- Date: 8–14 September
- Edition: 1st
- Surface: Hard
- Location: Winston-Salem, North Carolina, United States

Champions

Singles
- Jack Pinnington Jones

Doubles
- Andrew Fenty / Noah Schachter
| Winston-Salem Challenger |

= 2025 Winston-Salem Challenger =

The 2025 Winston-Salem Challenger was a professional tennis tournament played on hardcourts. It was the first edition of the tournament which was part of the 2025 ATP Challenger Tour.
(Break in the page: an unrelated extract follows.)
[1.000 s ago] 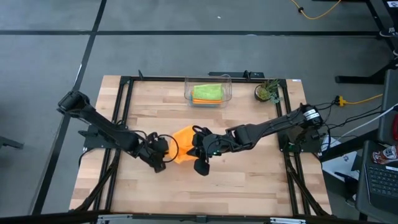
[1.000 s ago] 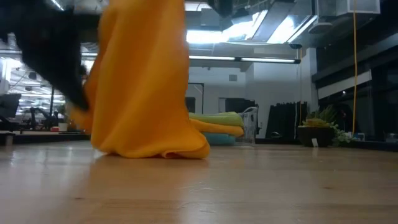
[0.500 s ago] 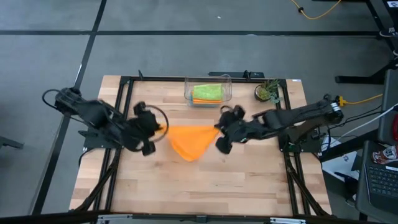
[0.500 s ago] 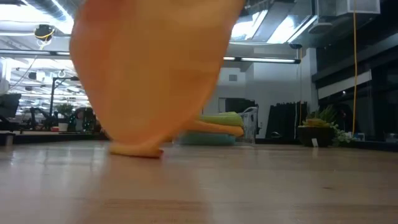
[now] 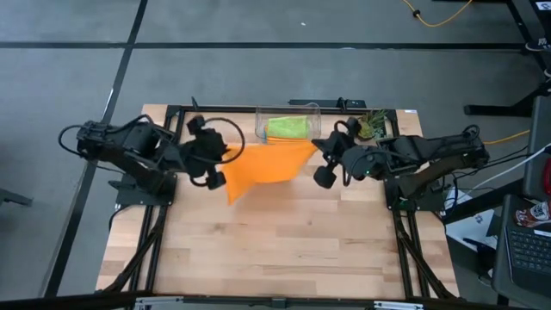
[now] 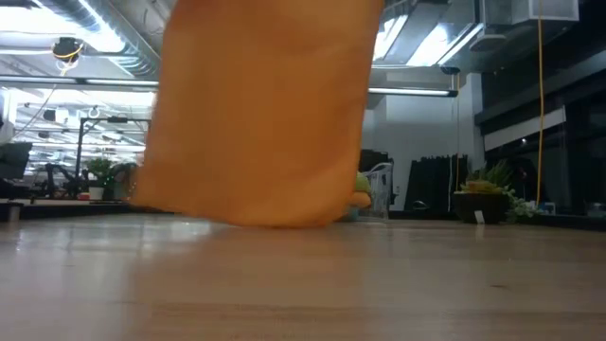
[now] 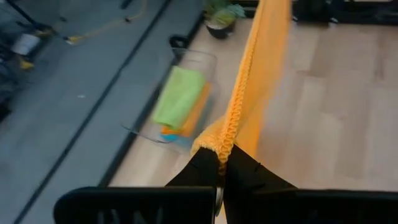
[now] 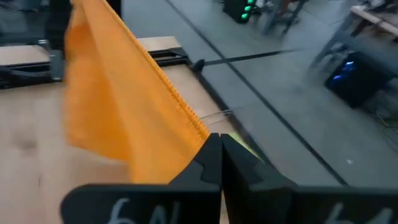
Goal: Fold microfiber towels
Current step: Fold the orange microfiber cloth
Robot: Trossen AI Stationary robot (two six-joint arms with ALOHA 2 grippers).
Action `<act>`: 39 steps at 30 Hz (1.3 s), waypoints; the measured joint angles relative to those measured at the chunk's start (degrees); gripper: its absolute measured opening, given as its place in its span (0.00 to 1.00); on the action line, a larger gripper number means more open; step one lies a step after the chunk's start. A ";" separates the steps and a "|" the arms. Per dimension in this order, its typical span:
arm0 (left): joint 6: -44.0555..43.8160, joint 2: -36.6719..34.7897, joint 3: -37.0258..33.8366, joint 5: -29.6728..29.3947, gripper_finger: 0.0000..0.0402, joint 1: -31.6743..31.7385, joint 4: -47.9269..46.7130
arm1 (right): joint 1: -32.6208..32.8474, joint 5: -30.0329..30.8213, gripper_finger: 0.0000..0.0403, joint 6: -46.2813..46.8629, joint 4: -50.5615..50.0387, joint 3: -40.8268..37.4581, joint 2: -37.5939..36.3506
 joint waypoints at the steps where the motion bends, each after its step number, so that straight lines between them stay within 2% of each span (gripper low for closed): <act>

It took place in Winston-Salem, North Carolina, United States between 8 and 14 September 2025.

==Singles main-draw entrants==
===Seeds===

| Country | Player | Rank^{1} | Seed |
|---|---|---|---|
| ARG | Juan Pablo Ficovich | 129 | 1 |
| USA | Murphy Cassone | 180 | 2 |
| USA | Mitchell Krueger | 186 | 3 |
| GBR | Jack Pinnington Jones | 222 | 4 |
| GBR | Johannus Monday | 232 | 5 |
| USA | Garrett Johns | 305 | 6 |
| USA | Alex Rybakov | 314 | 7 |
| USA | Patrick Maloney | 324 | 8 |

^{1} Rankings are as of 25 August 2025.

===Other entrants===
The following players received wildcards into the singles main draw:
- USA Patrick Maloney
- GBR Luca Pow
- USA Emon van Loben Sels

The following players received entry into the singles main draw using protected rankings:
- JAM Blaise Bicknell
- USA Thai-Son Kwiatkowski
- AUS Philip Sekulic

The following player received entry into the singles main draw through the College Accelerator programme:
- USA Aidan Kim

The following players received entry from the qualifying draw:
- USA Gavin Goode
- USA Daniel Milavsky
- JPN James Trotter
- USA Quinn Vandecasteele
- USA Cooper Williams
- AUS Edward Winter

==Champions==
===Singles===

- GBR Jack Pinnington Jones def. USA Trevor Svajda 6–2, 6–2.

===Doubles===

- USA Andrew Fenty / USA Noah Schachter def. VEN Juan José Bianchi / USA Daniel Milavsky 6–4, 6–4.